Sali Butka

Sali Butka
Born 1852
Butkë, Ottoman Empire, now in Kolonjë District, southern Albania
Died 1938 (Aged 86)
Nationality Albanian
Occupation Guerilla fighter
Known for Guerilla against invaders in World War I; delegate of the Congress of Lushnjë; 1916 raid of Moscopole

Sali Butka (1852–1938) was an Albanian nationalist figure, kachak, poet, and one of the delegates of the city of Korçë to the Albanian National Congress of Lushnjë.[1][2]

Butka was born in village Butkë of Kolonjë District to one of branches of large Frashëri family[3] and he was a Bektashi Muslim.[4] He belonged to a generation of village men that became literate and joined guerilla bands through the literary efforts of the Albanian intelligentsia.[4] Butka became the commander of various Albanian irregular bands and initiated armed guerrilla operations in 1906 in regions of modern southern Albania, which were under Ottoman control that time.[5] Having learned to read Albanian on his own, Butka during his guerrilla campaigns composed revolutionary poems that combined naturalistic texts with nationalist themes in a form of folk poetry and viewed his contributions as feeding an Albanian national consciousness.[6][4] His poems would be turned into songs which appealed to villagers that were illiterate.[4]

His guerrilla activities continued the next years and especially in the Balkan Wars (1912–1913) and World War I (1914–1918). During the Balkan Campaign of World War I, several bands of Albanian Tosks and Ghegs supported with their activity the armed operations of the Central Powers in the region.[7] Butka and his band were responsible for the razing of Moscopole in 1916, once a prosperous metropolis in the 18th century, and lead to its destruction. The razing of the town forced many of its inhabitants to flee to nearby Korçë.[2]

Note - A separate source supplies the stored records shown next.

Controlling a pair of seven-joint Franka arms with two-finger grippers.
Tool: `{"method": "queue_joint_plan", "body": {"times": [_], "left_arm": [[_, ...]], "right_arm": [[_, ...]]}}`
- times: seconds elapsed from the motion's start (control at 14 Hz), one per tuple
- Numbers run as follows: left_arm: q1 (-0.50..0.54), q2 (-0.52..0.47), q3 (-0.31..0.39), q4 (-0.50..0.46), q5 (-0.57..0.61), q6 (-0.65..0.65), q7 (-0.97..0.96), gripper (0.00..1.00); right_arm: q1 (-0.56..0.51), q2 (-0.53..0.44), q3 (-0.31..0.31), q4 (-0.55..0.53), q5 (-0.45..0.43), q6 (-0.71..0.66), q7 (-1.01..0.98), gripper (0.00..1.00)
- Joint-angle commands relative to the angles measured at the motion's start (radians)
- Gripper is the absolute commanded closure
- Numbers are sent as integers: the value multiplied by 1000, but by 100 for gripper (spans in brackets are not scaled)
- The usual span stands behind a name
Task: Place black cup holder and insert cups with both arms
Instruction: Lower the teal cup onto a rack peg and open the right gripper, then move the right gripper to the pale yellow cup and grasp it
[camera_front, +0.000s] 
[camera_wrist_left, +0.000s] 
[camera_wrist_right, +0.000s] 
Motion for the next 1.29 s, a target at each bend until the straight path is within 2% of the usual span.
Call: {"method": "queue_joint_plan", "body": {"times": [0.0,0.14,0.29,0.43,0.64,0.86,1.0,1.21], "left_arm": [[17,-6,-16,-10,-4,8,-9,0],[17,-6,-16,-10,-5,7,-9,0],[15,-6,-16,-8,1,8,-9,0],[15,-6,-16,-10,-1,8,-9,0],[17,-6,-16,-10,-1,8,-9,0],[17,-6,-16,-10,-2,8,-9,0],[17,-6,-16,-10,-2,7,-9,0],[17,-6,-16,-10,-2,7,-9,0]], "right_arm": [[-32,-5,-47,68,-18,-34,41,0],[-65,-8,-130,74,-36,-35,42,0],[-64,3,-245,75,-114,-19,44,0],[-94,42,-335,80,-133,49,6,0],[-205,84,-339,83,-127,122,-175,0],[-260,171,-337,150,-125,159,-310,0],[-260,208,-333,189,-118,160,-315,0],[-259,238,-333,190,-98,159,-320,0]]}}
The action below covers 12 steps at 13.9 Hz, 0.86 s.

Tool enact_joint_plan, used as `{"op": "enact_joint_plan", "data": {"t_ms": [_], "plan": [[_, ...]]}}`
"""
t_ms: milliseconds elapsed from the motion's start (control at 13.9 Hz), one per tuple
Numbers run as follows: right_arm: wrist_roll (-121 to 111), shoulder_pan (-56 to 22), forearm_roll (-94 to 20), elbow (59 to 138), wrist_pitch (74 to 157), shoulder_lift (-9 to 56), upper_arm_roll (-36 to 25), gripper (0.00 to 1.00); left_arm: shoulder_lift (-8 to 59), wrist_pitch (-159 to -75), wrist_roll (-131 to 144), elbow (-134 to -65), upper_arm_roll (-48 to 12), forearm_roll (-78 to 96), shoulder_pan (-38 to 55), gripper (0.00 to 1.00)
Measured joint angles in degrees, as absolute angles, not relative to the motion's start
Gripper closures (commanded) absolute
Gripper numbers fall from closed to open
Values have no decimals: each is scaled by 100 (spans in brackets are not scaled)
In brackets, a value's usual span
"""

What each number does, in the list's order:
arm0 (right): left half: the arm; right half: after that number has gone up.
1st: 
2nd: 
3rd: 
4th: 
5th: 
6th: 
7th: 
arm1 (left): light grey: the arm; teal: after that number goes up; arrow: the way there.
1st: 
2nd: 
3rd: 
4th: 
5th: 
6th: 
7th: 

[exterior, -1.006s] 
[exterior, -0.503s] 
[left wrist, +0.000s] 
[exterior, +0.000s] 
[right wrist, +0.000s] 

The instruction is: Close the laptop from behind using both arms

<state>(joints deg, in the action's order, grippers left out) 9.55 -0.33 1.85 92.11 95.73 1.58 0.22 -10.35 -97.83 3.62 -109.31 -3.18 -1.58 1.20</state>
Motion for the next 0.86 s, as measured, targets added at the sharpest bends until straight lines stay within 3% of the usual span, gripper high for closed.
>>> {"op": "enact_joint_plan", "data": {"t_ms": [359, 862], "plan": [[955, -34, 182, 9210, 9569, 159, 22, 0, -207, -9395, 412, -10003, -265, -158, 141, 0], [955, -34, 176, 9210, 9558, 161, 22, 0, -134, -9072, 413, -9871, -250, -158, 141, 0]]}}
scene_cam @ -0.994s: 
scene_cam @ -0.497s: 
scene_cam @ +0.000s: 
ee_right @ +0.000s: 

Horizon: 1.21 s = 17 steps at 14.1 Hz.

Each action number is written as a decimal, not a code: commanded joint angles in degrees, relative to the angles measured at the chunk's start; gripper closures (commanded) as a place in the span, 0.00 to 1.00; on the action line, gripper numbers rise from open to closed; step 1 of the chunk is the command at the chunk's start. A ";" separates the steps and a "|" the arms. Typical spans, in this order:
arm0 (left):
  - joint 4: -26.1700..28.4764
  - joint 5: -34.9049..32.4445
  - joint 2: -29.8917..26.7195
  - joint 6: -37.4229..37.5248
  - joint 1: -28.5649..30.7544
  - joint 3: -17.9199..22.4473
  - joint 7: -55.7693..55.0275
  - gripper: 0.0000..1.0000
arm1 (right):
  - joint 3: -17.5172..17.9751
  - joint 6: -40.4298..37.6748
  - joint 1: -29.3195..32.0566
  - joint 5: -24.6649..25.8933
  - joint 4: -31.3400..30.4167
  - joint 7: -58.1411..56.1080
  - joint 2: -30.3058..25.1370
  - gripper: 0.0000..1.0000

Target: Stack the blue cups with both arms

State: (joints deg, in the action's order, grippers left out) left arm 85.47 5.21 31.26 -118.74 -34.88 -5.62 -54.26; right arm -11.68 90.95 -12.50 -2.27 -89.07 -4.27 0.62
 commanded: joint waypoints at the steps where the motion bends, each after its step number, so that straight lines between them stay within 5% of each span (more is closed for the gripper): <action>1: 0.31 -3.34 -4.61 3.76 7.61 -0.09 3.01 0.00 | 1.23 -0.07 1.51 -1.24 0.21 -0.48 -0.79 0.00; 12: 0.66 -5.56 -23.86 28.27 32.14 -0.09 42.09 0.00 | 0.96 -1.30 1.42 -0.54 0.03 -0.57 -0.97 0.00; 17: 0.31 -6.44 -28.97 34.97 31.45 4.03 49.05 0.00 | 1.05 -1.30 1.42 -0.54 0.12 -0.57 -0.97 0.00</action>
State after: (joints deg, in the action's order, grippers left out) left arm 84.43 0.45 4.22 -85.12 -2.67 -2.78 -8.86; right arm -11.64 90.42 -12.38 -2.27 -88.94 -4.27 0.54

In 1920 he became one of the delegates of the city of Korçë to the Congress of Lushnjë.[2]

Controversial personality

Butka's personality has created an ideological dilemma between homogeneity and heterogeneity myths in the pluralistic society of post-Communist Albania: while on specific Albanian textbooks he is considered a national hero, according to circles of Aromanians he is considered a notorious criminal because he is held primarily responsible of the destruction of Moscopole in 1916.[2]

References

  1. Grothusen Klaus Detlev. Südosteuropa-Handbuch: Albanien. Vandenhoeck & Ruprecht, 1993. ISBN 978-3-525-36207-5, p. 666.
  2. 1 2 3 4 Nikolaeva Todorova Marii︠a︡. Balkan identities: nation and memory. C. Hurst & Co. Publishers, 2004. ISBN 978-1-85065-715-6, pp. 108-109.
  3. Frashëri, Kristo (2010). Frashëri, shkëlqimi dhe rrënimi i tij: vështrim i shkurtër. Geer. p. 14.
  4. 1 2 3 4 Gawrych, George (2006). The Crescent and the Eagle: Ottoman rule, Islam and the Albanians, 1874–1913. London: IB Tauris. p. 148. ISBN 9781845112875.
  5. Skendi Stavro. The Albanian national awakening, 1878-1912. Princeton University Press, 1967, p. 210.
  6. Biddle Ian D., Knights Vanessa. Music, national identity and the politics of location: between the global and the local. Ashgate Publishing, Ltd., 2007. ISBN 978-0-7546-4055-4. p. 137.
  7. Great Britain. War Office. General Staff. Handbook of the Austro-Hungarian Army in war, June, 1918. Battery Press, 1994. ISBN 978-1-870423-79-3, p. 50.